- **TASK DESCRIPTION**: From the entries that follow, pick out all lines holding "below".

Entries taken from a collection
BEGIN

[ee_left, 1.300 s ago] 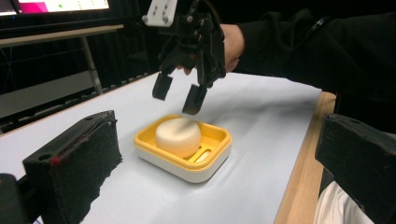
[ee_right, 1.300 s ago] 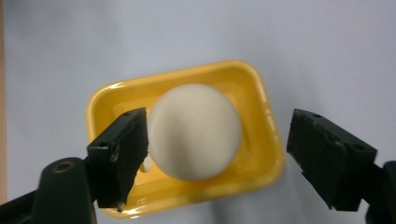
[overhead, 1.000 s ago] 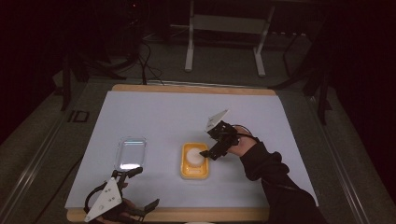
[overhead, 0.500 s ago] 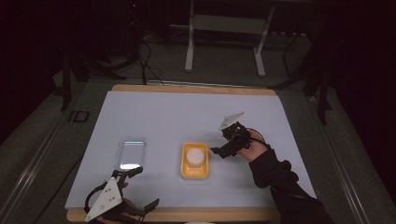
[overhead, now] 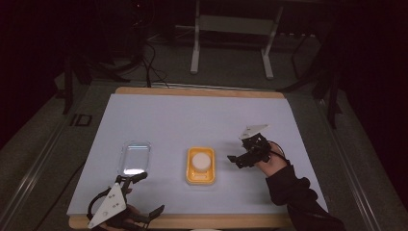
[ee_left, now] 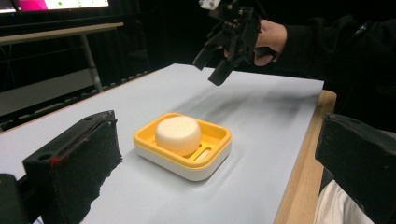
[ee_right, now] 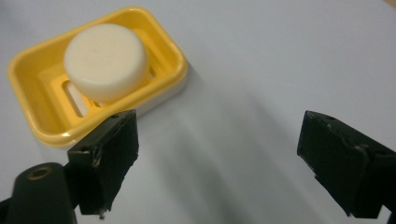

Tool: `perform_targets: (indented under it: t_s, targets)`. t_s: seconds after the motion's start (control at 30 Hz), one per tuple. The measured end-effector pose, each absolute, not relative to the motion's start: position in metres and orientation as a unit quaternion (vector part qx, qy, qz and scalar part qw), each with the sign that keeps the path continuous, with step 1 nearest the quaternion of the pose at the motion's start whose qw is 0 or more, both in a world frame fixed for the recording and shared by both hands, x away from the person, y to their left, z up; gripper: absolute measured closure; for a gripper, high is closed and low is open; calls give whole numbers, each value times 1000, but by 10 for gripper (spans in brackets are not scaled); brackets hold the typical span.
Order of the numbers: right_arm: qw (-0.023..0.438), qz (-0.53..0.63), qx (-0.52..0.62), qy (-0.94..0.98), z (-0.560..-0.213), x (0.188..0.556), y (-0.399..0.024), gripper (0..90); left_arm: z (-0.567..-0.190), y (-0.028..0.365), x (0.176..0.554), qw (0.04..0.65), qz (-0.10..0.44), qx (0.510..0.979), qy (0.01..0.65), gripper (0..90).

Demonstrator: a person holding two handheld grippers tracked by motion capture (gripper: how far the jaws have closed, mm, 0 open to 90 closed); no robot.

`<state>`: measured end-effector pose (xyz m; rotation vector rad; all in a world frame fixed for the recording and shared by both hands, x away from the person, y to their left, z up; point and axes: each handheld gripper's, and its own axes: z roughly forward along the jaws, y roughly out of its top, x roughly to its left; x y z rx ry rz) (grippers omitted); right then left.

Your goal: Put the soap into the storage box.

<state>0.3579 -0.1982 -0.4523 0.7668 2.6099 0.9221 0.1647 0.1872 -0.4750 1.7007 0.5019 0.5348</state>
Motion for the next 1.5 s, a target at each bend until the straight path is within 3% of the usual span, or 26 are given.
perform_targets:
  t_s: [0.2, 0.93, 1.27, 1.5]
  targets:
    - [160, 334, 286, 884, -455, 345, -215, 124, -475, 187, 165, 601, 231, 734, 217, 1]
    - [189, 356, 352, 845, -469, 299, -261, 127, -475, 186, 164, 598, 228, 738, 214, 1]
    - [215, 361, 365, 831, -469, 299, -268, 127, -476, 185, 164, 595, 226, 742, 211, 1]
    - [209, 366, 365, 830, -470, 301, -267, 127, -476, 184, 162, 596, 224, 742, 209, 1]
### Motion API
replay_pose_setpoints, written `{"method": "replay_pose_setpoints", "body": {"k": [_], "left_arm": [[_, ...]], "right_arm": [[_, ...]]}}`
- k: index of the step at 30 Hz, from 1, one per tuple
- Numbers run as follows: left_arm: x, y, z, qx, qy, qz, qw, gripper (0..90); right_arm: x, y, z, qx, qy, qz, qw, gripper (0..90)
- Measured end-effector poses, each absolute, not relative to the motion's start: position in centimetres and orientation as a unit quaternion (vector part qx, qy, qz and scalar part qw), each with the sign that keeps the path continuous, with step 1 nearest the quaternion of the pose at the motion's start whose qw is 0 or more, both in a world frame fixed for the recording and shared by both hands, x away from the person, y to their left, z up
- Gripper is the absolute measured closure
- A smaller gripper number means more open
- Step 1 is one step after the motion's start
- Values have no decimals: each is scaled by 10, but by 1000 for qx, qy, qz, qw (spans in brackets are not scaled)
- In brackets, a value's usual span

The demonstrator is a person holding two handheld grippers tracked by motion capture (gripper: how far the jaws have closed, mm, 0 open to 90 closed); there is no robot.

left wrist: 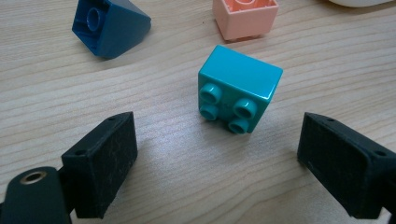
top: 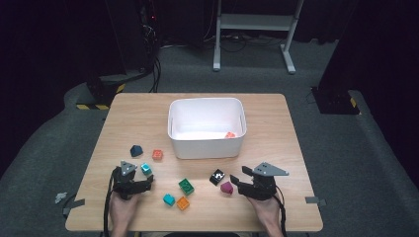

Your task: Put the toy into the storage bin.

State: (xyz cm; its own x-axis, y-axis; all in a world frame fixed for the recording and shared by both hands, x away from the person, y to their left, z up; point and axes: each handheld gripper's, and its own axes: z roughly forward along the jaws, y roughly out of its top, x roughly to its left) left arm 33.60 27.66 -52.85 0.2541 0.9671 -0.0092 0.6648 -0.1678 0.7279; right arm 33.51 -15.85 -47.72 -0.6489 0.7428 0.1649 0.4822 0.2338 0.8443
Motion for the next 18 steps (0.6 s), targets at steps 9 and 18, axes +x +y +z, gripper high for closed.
{"method": "replay_pose_setpoints", "body": {"k": [9,18], "left_arm": [[336,277,-529,726,562,239,316,120],[336,277,-529,726,562,239,317,121]], "right_arm": [[329,-146,-499,394,787,459,118,387],[328,-139,-508,390,797,447,114,379]]}}
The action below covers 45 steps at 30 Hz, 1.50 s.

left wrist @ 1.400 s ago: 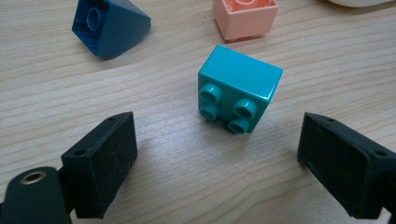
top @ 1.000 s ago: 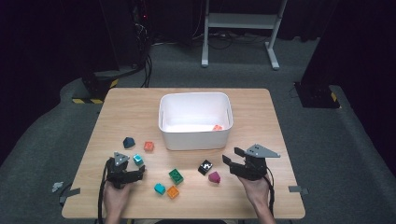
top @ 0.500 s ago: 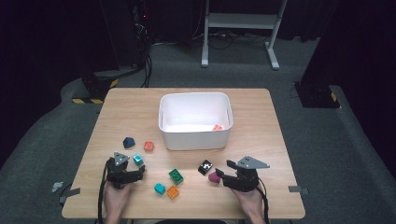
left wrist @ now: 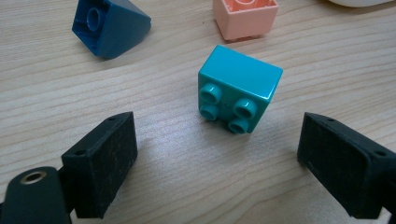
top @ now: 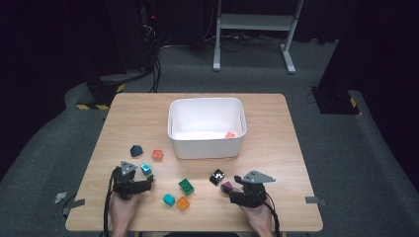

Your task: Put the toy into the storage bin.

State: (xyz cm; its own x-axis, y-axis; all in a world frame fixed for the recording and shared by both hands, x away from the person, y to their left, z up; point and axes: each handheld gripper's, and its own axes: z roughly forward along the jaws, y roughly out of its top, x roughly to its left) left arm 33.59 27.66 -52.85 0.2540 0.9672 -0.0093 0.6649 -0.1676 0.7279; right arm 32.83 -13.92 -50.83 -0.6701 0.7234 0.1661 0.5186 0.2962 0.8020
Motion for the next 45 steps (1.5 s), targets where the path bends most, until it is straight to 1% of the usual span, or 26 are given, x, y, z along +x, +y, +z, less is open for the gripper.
{"method": "replay_pose_setpoints", "body": {"k": [9,18,24,38,45], "left_arm": [[336,277,-529,726,562,239,317,120],[336,277,-529,726,562,239,317,121],[336,277,-529,726,562,239,317,121],[336,277,-529,726,562,239,317,121],[336,277,-529,726,562,239,317,121]], "right_arm": [[331,-132,-513,384,807,434,113,366],[333,-125,-518,381,815,422,108,375],[335,-121,-520,376,822,414,108,410],[332,-118,-522,369,829,403,119,528],[331,-118,-523,367,829,403,121,568]]}}
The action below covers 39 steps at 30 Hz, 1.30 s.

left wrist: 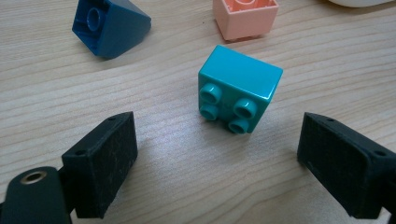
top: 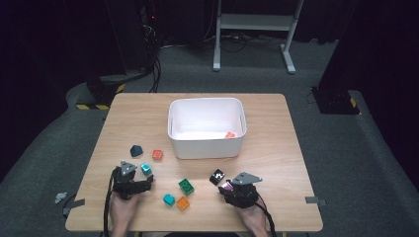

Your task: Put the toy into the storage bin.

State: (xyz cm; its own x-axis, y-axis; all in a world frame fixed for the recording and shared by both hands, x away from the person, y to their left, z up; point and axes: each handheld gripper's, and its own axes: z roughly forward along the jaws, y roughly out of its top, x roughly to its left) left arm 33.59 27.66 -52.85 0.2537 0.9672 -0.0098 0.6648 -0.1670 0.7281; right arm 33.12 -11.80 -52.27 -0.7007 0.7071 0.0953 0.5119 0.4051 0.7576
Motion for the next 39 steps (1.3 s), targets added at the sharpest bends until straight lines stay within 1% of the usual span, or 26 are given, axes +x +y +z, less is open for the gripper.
{"method": "replay_pose_setpoints", "body": {"k": [17,39], "left_arm": [[336,277,-529,726,562,239,317,121],[336,277,-529,725,562,239,317,122]], "right_arm": [[330,-119,-520,367,829,404,125,587],[335,-136,-500,378,813,422,135,588]]}}
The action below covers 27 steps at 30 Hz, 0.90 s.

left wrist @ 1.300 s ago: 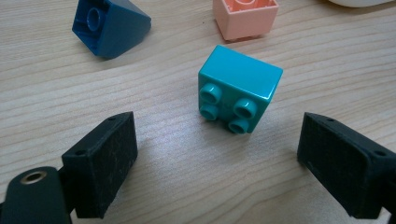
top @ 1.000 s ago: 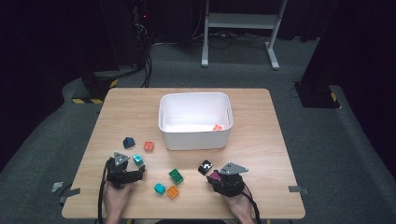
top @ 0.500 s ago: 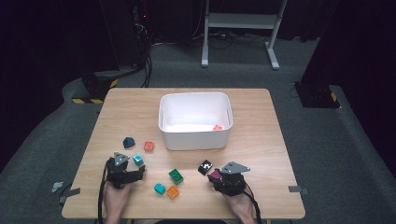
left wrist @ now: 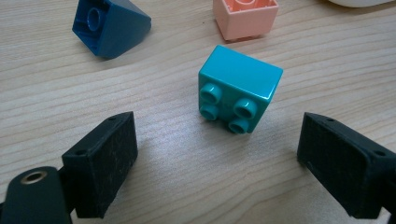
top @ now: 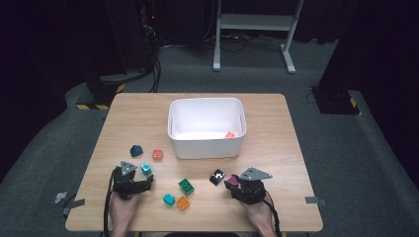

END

- **WRITTEN SOLUTION**:
The action below covers 45 steps at 30 Hz, 1.50 s.
The action below covers 39 steps at 30 Hz, 1.30 s.
The action below covers 27 steps at 30 Hz, 0.90 s.

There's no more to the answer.